The input features used for prediction include:
- Daily Highest Price (
High) - Daily Lowest Price (
Low) - Turnover Rate (
Turnover_Rate) - Trading Volume (
Volume) - Day of the Week (to capture weekly seasonality)
- Relationship between Short-term and Long-term Moving Averages (
MA5vsMA10)
Environment Setup and Imports
Initialize the necessary PySpark modules for SQL operations and machine learning pipelines. We distinguish between the legacy RDD-based API (MLlib) and the modern DataFrame-based API (Spark ML). This implementation utilizes the Spark ML API, which is optimized for structured data and distributed training.

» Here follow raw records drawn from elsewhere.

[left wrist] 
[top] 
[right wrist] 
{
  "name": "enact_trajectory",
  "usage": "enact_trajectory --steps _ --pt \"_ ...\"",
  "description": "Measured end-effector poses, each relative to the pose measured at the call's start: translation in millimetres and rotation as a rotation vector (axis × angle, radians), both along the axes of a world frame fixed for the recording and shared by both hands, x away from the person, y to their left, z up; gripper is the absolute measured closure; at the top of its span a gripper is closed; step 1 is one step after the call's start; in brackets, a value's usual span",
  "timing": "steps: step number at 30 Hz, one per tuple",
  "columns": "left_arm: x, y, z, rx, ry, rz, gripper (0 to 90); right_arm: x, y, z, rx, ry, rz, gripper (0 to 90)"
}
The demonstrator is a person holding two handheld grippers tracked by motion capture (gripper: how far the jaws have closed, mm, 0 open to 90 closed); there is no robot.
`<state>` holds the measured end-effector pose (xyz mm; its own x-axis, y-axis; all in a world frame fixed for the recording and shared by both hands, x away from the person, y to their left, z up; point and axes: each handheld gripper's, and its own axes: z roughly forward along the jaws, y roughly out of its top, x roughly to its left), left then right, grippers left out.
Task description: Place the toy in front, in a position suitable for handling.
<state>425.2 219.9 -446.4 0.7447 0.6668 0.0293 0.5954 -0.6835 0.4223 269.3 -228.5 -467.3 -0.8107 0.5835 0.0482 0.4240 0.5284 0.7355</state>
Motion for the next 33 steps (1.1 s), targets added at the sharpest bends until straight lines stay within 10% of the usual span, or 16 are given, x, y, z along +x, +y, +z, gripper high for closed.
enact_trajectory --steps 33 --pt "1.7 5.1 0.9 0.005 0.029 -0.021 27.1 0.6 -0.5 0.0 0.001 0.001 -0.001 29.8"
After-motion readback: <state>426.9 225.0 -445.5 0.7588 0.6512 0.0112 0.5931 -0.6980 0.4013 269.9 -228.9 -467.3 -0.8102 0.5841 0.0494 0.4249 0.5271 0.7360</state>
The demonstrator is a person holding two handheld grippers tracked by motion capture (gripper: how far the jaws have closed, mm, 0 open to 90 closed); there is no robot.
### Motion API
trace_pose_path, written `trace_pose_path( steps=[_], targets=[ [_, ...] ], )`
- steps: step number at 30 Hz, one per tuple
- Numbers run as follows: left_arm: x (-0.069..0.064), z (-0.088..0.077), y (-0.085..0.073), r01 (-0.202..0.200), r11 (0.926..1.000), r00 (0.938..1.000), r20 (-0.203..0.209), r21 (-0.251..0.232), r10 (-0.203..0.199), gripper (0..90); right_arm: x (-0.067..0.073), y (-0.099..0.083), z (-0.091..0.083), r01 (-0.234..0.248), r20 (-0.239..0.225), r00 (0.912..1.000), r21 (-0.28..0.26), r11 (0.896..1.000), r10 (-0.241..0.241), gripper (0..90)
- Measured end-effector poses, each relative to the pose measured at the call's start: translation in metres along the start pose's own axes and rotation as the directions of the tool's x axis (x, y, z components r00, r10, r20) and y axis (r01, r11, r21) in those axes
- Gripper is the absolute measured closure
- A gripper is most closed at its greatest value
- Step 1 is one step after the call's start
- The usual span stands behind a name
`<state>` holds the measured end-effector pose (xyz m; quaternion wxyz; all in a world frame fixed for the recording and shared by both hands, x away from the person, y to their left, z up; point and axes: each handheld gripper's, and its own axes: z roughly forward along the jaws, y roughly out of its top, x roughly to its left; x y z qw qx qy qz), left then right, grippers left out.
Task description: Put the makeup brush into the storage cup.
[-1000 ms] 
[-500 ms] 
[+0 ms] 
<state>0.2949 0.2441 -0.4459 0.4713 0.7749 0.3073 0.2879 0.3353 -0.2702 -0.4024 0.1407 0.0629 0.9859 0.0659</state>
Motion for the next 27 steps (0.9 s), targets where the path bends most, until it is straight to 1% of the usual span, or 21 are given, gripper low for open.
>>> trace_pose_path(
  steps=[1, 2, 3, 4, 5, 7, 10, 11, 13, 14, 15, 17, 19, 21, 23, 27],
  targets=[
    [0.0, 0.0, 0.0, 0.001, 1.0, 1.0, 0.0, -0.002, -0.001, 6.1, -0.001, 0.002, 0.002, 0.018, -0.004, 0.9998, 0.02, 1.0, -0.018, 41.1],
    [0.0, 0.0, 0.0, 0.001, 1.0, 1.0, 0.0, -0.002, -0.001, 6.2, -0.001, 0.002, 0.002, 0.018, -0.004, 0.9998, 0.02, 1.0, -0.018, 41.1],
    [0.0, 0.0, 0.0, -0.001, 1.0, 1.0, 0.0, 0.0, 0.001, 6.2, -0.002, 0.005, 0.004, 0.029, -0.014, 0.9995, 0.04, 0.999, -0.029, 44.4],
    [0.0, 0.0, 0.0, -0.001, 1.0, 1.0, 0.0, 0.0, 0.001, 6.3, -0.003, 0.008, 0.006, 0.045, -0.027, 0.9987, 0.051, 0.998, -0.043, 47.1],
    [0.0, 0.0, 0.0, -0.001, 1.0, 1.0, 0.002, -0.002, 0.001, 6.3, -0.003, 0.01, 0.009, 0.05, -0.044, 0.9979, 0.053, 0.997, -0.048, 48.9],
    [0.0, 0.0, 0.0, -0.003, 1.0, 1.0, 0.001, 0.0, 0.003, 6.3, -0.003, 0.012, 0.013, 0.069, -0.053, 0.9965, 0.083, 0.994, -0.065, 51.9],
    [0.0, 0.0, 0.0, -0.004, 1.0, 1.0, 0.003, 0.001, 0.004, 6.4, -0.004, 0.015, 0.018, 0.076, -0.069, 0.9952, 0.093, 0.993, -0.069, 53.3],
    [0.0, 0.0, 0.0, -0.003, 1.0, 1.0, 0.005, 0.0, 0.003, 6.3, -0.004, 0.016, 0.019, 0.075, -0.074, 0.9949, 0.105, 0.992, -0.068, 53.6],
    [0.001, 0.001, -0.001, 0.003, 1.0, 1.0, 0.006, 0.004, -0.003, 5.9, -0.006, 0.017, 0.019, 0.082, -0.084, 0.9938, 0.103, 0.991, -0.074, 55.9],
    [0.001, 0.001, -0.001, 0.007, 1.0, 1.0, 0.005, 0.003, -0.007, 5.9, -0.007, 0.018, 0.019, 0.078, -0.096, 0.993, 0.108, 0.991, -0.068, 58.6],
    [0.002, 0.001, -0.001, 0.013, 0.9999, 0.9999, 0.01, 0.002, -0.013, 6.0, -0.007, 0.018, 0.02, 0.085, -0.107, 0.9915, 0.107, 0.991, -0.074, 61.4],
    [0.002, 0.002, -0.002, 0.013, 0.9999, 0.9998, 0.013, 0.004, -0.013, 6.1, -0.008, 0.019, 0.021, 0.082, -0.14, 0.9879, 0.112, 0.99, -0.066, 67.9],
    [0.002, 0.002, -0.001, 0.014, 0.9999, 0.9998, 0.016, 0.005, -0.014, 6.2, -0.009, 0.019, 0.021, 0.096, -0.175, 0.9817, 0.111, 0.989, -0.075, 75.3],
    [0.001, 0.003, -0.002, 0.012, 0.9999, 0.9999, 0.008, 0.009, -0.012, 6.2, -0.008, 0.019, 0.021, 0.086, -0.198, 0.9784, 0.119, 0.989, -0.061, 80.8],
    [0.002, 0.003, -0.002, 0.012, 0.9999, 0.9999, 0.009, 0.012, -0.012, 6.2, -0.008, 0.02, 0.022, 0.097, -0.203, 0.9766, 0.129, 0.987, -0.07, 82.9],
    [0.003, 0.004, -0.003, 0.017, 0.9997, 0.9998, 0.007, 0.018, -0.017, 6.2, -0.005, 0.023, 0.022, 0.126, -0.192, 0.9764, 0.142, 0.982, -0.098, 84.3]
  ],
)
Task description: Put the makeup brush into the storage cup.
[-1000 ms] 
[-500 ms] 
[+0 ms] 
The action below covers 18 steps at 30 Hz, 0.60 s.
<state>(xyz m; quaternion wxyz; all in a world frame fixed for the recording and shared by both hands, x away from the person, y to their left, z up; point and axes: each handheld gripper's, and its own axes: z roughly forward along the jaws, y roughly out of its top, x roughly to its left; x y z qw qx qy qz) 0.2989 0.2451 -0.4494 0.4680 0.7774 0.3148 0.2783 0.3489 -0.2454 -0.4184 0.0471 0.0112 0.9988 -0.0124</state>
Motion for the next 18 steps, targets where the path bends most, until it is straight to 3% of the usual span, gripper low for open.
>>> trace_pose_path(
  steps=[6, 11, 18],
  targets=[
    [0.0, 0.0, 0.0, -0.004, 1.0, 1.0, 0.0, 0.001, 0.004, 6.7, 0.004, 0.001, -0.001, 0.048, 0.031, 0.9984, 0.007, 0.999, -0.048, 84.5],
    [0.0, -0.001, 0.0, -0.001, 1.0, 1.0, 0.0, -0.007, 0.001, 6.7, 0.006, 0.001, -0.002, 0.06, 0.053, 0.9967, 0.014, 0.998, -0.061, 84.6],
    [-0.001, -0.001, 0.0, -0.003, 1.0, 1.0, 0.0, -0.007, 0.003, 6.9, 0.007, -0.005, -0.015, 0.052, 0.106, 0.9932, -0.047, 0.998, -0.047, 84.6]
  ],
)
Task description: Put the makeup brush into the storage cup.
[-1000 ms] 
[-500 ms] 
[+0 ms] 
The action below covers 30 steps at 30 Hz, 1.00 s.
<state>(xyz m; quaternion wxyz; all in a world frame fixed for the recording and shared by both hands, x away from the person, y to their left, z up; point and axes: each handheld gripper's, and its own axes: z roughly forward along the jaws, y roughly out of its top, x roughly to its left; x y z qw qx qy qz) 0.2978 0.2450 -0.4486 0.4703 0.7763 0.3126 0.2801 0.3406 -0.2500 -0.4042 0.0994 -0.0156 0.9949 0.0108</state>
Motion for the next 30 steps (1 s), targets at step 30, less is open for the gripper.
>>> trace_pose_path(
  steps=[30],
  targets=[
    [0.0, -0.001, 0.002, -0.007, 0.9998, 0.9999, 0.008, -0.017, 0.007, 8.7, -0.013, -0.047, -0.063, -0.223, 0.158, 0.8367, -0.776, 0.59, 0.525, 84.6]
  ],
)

from pyspark.sql import SparkSession, Row
from pyspark.sql.types import DateType, IntegerType, DoubleType
from pyspark.sql.functions import col, dayofweek
from pyspark.ml.feature import StringIndexer, VectorAssembler
from pyspark.ml.classification import RandomForestClassifier
from pyspark.ml.evaluation import BinaryClassificationEvaluator
from pyspark.ml import Pipeline
Initializing Spark Session
Create a SparkSession to handle the application context. In a production environment, the master URL would point to a cluster manager; here, we use local threads for demonstration.
spark_session = SparkSession.builder \
.master("local[*]") \
.appName("FinancialTrendAnalysis") \
.getOrCreate()
Data Ingestion and Schema Enforcement
Load historical stock data from a CSV source. It is critical to enforce explicit data types to prevent type mismatch errors during subsequent calculations.
file_path = "file:///path/to/stock_data.csv"
# Load data with headers
df_raw = spark_session.read.option("header", "true").option("encoding", "utf-8").csv(file_path)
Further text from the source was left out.